Data below below:
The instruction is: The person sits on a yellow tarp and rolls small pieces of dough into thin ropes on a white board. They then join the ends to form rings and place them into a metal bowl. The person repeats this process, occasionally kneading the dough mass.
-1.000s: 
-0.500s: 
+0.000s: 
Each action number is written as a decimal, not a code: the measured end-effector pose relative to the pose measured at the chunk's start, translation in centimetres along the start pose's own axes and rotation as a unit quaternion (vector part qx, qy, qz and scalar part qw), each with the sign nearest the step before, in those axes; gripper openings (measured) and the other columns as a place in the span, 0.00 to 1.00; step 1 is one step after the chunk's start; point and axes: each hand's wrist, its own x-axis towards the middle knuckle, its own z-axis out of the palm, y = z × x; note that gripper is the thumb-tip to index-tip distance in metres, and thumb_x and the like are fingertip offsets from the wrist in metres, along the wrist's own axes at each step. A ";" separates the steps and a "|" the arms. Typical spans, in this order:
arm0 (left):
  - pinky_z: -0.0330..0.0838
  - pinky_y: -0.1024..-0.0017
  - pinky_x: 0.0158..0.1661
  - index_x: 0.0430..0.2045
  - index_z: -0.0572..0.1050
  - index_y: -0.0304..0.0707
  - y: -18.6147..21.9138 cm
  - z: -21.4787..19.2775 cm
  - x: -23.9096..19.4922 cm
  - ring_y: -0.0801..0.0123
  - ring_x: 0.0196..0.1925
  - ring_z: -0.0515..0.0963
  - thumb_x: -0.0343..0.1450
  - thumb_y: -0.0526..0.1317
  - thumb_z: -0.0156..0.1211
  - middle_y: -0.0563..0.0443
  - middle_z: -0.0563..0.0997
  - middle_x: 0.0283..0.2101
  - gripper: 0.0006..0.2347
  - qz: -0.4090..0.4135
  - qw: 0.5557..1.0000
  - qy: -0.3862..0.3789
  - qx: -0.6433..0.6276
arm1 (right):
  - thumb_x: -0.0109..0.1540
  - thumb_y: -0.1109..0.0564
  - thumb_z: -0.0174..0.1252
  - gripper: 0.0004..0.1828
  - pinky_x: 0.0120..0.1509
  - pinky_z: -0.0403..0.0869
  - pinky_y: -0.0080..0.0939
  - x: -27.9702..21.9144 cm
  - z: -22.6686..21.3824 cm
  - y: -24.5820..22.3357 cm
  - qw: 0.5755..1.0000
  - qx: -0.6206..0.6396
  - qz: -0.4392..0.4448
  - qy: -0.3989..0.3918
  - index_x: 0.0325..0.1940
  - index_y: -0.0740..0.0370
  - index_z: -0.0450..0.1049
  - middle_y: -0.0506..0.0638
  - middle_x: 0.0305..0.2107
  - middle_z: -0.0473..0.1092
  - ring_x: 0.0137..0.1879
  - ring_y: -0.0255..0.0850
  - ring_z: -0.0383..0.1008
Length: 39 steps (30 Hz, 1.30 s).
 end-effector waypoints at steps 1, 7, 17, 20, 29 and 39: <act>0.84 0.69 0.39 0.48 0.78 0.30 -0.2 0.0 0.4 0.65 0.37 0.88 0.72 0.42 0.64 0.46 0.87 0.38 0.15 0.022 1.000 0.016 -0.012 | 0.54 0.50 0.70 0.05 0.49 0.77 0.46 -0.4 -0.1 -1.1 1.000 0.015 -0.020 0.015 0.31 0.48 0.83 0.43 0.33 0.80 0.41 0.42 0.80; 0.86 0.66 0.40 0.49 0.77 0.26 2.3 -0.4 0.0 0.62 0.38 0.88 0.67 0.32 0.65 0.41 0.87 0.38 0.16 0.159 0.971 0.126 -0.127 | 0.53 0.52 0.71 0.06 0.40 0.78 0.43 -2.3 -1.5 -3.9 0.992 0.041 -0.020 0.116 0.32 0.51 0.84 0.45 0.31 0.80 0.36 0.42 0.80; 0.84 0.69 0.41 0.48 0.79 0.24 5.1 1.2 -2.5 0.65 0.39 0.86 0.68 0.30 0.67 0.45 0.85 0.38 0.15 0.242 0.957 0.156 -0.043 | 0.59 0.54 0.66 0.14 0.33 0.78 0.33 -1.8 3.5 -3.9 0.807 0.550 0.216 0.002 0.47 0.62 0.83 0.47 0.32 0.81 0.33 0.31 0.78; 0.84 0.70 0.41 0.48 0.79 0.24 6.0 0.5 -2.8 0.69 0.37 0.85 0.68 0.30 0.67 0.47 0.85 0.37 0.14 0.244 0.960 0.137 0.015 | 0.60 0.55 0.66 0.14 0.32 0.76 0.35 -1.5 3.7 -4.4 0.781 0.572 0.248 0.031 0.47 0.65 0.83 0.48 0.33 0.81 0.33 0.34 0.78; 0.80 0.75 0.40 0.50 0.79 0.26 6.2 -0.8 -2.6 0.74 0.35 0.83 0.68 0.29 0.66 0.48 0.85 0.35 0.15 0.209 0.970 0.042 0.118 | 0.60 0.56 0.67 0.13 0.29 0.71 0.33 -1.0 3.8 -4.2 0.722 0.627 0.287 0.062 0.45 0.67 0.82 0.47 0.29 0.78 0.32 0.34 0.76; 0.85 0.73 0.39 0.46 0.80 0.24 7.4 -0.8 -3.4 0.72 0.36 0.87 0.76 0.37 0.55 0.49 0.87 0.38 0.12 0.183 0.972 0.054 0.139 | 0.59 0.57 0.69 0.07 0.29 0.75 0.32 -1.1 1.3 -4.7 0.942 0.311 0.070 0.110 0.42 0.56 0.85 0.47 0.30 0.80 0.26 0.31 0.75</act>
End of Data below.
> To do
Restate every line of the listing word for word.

> Problem solution
The instruction is: The person sits on a yellow tarp and rolls small pieces of dough into thin ropes on a white board. They then join the ends to form rings and place them into a metal bowl. The person repeats this process, occasionally kneading the dough mass.
-1.000s: 
-0.500s: 
+0.000s: 
Each action number is written as a decimal, not a code: the measured end-effector pose relative to the pose measured at the chunk's start, translation in centimetres along the start pose's own axes and rotation as a unit quaternion (vector part qx, qy, qz and scalar part qw), each with the sign nearest the step before, in those axes; gripper openings (measured) and the other columns as a place in the span, 0.00 to 1.00; step 1 is one step after the chunk's start; point and axes: each hand's wrist, its own x-axis towards the middle knuckle, its own z-axis out of the palm, y = z × x; note that gripper is the thumb-tip to index-tip distance in metres, and thumb_x and the like are fingertip offsets from the wrist in metres, along the wrist's own axes at each step. A ";" separates the steps and a "|" the arms. Typical spans, in this order:
arm0 (left):
  - pinky_z: -0.0330..0.0838
  - pinky_y: -0.1024..-0.0017
  - pinky_x: 0.0158..0.1661
  - index_x: 0.0430..0.2045
  - index_z: -0.0572..0.1050
  - index_y: -0.0304..0.0707
  - y: -18.6147..21.9138 cm
  - z: -21.4787..19.2775 cm
  - x: -23.9096..19.4922 cm
  - ring_y: -0.0801..0.0123
  - ring_x: 0.0196..0.1925
  - ring_z: -0.0515..0.0963
  - thumb_x: -0.0343..0.1450
  - thumb_y: -0.0526..0.1317
  - thumb_z: -0.0156..0.1211
  - middle_y: -0.0563..0.0443
  - middle_z: -0.0563..0.0997
  - middle_x: 0.0283..0.2101
  - gripper: 0.0006..0.2347
  - qz: -0.4090..0.4135
  - qw: 0.5557..1.0000
  - qy: -0.3862..0.3789
  - qx: -0.6433..0.6276
arm1 (right):
  - thumb_x: -0.0109..0.1540
  - thumb_y: -0.1109..0.0564
  - thumb_z: -0.0174..0.1252
  - gripper: 0.0004..0.1828
  - pinky_x: 0.0120..0.1509
  - pinky_z: -0.0403..0.0869
  - pinky_y: -0.0080..0.0939
  - x: -27.9702..21.9144 cm
  - z: -22.6686..21.3824 cm
  - y: -24.5820..22.3357 cm
  - qw: 0.5755..1.0000
  - qx: -0.6206..0.6396
  - qz: -0.4392..0.4448
  - qy: -0.3989..0.3918
  - index_x: 0.0325..0.1940
  - index_y: -0.0740..0.0370
  - index_z: -0.0450..0.1049
  - middle_y: -0.0506..0.0638
  - middle_x: 0.0305..0.2107
  - middle_z: -0.0473..0.1092
  - ring_x: 0.0137..0.1879
  - ring_y: -0.0255..0.0850
  - ring_z: -0.0383..0.1008
Length: 39 steps (30 Hz, 1.30 s).
 end-effector waypoints at steps 1, 7, 17, 20, 29 and 39: <act>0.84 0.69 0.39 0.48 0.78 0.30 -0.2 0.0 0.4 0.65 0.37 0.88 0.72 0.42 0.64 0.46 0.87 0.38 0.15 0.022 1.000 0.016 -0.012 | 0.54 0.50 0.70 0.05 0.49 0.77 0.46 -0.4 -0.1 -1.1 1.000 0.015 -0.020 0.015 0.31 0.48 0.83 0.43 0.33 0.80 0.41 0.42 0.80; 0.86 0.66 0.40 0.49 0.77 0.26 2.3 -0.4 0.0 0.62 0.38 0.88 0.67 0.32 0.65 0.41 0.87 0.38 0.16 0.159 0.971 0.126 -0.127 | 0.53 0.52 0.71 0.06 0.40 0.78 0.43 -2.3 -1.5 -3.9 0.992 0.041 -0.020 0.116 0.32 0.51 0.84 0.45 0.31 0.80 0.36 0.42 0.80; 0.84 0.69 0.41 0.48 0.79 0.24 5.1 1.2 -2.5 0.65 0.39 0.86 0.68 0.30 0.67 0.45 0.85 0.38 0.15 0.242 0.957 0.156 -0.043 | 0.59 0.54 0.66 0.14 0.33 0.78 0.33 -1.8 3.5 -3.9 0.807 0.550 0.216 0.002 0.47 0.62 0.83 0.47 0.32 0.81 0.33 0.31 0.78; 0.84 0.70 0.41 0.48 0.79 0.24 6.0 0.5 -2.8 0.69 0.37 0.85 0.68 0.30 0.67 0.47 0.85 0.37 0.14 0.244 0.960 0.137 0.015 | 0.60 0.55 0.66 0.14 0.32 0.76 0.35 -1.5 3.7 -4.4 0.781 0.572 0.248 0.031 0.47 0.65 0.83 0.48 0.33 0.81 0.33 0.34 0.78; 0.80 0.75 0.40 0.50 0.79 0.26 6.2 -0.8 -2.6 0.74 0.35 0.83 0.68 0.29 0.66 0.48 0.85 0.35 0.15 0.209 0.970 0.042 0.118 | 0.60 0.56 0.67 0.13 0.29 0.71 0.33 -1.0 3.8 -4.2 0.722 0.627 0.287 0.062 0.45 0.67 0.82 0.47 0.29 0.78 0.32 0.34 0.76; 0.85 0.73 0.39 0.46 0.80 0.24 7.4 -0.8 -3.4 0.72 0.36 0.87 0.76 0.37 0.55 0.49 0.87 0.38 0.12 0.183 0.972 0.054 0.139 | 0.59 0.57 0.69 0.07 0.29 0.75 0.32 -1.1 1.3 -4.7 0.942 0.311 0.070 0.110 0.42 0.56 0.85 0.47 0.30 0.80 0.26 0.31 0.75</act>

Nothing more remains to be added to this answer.